**WHAT TO WORK ON:**
The records follow. Print, word for word, the first line through the "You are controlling" line.

[Opening DATA EXCERPTS section]

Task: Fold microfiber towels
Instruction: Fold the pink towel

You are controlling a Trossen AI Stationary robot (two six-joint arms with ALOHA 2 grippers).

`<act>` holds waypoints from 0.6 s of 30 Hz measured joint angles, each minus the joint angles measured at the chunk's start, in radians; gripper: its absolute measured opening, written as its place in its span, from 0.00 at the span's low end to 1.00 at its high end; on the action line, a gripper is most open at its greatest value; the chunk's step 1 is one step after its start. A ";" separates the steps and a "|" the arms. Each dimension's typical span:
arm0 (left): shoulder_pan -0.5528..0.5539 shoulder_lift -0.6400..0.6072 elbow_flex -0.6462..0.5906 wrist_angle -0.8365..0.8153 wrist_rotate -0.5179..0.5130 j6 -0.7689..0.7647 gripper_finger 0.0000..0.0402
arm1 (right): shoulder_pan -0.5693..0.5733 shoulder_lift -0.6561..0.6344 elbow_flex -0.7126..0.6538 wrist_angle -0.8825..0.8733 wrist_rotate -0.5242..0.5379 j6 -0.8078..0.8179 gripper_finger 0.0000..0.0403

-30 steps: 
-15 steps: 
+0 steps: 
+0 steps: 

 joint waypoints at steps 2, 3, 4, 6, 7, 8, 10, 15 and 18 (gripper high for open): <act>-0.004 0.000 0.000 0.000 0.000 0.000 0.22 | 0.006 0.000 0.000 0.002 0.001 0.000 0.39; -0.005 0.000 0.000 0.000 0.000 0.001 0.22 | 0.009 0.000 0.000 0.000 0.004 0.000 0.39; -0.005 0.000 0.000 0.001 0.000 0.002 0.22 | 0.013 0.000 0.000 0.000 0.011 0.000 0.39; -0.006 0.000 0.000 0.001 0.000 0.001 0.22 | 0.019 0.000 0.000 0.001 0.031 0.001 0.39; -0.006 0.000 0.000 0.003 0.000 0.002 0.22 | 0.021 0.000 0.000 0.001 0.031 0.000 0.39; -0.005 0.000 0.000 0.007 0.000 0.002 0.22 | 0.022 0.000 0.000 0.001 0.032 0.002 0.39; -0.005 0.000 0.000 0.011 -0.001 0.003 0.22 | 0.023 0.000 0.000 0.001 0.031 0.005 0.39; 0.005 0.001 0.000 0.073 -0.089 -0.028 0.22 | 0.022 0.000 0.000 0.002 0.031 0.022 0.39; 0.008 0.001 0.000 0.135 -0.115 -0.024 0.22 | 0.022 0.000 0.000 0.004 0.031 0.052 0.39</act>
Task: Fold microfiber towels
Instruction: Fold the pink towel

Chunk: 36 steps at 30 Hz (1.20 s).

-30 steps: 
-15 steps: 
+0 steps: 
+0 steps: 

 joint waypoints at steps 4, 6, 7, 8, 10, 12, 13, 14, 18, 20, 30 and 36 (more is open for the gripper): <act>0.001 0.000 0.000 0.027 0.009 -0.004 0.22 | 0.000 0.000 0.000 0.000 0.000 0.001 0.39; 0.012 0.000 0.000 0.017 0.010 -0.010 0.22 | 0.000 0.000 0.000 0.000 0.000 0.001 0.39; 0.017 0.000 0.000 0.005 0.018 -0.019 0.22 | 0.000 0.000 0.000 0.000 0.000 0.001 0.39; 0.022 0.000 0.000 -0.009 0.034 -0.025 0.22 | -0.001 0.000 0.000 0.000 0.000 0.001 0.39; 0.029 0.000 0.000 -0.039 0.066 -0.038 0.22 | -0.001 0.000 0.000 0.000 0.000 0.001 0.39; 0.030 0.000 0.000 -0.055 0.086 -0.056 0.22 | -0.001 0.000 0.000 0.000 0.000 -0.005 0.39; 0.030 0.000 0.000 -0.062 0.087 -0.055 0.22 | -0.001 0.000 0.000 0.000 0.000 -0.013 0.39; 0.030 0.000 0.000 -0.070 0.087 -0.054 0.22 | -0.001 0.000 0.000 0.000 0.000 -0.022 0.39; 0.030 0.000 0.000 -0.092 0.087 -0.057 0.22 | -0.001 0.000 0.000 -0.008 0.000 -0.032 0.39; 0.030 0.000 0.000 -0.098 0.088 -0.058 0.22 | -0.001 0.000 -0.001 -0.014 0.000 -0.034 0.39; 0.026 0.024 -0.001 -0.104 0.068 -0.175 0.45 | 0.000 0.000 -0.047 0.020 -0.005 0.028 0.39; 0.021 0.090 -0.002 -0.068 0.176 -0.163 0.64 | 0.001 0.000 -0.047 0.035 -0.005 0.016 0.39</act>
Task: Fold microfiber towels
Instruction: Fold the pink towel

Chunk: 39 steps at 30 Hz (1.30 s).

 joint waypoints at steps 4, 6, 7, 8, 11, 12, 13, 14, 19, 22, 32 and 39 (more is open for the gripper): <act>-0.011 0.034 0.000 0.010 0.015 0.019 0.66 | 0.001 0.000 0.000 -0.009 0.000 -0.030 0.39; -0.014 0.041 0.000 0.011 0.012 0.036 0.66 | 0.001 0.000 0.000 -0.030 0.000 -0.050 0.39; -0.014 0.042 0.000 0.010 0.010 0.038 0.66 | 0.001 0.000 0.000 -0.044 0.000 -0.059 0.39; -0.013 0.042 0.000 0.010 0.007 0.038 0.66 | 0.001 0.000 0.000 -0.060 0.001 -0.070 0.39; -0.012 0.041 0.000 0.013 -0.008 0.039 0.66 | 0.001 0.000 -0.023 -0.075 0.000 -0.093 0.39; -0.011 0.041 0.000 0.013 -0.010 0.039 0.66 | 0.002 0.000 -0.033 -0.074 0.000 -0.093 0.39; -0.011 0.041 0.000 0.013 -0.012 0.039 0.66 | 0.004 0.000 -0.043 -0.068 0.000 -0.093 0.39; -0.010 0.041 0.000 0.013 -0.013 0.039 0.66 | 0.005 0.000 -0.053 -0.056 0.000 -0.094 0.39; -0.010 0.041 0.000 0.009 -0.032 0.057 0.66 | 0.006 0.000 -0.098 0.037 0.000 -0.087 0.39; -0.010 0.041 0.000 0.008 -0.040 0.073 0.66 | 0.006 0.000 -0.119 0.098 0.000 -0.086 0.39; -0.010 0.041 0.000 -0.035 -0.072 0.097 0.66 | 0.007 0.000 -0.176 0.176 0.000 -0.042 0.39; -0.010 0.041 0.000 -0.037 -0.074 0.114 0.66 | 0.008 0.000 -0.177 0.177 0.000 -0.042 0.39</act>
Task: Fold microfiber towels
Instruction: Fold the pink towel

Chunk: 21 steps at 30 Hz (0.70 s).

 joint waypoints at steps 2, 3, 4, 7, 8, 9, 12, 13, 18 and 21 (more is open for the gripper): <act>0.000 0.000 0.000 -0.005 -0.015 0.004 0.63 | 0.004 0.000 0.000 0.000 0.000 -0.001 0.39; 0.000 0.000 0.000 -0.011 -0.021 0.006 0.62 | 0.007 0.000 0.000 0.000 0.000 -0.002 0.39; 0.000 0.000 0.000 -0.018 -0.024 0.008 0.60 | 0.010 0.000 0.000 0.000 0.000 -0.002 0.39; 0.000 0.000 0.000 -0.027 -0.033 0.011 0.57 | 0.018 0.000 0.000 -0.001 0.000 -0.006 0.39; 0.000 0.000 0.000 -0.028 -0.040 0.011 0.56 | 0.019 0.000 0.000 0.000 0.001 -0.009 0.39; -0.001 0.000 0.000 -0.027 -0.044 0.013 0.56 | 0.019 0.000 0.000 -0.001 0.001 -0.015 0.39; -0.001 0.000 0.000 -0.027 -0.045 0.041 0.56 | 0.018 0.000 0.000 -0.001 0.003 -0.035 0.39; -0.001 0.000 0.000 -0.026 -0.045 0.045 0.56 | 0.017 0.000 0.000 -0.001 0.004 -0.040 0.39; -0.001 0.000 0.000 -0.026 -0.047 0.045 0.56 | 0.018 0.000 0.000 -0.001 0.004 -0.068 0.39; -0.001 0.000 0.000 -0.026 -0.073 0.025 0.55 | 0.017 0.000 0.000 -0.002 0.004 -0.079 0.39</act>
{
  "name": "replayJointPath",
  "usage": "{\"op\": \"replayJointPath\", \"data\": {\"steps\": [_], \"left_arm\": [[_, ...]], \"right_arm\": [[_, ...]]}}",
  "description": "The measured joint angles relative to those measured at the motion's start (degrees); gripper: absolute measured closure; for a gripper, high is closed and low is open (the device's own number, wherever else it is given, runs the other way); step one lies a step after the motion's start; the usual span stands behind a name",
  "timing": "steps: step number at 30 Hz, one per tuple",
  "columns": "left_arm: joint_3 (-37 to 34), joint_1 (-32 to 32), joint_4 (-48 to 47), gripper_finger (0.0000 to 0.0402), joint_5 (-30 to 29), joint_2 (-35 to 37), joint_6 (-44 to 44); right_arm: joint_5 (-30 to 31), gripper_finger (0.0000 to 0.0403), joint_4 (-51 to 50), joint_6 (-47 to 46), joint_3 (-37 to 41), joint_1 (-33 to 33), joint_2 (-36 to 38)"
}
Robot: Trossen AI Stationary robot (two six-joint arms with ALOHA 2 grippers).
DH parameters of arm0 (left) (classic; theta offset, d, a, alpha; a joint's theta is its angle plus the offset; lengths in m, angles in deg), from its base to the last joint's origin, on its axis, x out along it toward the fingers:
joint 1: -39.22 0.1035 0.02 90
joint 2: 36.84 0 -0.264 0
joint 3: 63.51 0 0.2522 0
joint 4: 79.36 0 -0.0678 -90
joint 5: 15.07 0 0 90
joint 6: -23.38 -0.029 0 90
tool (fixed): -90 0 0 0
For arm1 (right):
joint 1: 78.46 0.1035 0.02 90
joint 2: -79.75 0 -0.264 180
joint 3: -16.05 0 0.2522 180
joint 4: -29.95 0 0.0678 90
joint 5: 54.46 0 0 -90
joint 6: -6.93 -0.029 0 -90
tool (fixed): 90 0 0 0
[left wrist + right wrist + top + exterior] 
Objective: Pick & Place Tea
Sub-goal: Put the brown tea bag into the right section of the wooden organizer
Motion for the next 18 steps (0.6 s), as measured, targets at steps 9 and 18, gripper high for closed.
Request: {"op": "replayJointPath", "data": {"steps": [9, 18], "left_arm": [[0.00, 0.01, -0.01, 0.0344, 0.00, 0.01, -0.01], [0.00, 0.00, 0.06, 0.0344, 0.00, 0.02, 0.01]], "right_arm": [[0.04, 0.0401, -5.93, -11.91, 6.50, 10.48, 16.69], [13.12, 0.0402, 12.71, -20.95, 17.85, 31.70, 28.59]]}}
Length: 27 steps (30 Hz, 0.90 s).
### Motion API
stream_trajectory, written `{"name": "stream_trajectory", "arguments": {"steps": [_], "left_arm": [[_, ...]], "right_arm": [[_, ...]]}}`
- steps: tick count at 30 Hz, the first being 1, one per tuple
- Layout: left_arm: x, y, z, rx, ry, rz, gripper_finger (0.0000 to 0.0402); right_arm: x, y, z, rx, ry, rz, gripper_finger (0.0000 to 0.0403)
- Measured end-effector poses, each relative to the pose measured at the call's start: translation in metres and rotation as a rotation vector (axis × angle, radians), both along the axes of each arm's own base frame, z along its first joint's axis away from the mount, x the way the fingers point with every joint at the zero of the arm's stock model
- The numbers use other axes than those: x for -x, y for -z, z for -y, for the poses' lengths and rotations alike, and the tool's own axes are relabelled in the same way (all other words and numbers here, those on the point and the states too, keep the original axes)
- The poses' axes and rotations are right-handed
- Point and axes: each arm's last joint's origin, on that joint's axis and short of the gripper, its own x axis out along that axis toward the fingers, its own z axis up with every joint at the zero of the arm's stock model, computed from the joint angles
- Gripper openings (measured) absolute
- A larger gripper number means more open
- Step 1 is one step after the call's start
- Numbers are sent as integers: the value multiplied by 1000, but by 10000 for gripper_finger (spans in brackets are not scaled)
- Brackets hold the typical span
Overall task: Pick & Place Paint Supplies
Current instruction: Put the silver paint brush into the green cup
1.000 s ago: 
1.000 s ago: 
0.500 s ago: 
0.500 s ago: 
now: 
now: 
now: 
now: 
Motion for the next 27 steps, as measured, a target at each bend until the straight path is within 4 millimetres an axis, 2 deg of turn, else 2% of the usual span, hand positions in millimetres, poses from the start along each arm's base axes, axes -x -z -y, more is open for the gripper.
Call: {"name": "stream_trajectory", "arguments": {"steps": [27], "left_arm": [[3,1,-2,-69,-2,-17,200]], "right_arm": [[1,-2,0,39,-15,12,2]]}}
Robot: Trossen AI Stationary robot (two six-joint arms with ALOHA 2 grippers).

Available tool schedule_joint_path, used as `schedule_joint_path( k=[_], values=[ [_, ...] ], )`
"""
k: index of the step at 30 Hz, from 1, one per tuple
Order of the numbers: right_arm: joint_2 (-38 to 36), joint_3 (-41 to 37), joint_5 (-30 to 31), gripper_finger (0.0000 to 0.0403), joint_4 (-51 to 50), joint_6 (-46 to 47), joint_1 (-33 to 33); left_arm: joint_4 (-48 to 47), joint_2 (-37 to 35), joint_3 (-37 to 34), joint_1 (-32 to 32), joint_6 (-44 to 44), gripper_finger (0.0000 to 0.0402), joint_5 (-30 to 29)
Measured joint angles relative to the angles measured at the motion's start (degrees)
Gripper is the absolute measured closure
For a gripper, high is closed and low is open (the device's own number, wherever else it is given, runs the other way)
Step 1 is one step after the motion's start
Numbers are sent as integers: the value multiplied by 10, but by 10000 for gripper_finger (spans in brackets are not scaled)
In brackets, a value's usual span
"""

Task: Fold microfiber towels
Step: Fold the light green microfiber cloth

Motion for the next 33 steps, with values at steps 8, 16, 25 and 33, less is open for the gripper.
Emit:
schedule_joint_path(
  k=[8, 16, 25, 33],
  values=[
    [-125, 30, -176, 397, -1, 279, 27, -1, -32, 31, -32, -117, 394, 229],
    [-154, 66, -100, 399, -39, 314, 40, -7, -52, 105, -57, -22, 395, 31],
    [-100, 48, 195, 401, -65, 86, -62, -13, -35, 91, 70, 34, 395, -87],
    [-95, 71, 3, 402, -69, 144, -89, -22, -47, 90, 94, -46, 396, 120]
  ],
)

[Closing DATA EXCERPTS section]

**EXERCISE SOLUTION:**
Task: Fold microfiber towels
Instruction: Fold the pink towel

You are controlling a Trossen AI Stationary robot (two six-joint arms with ALOHA 2 grippers).

The output given is complete.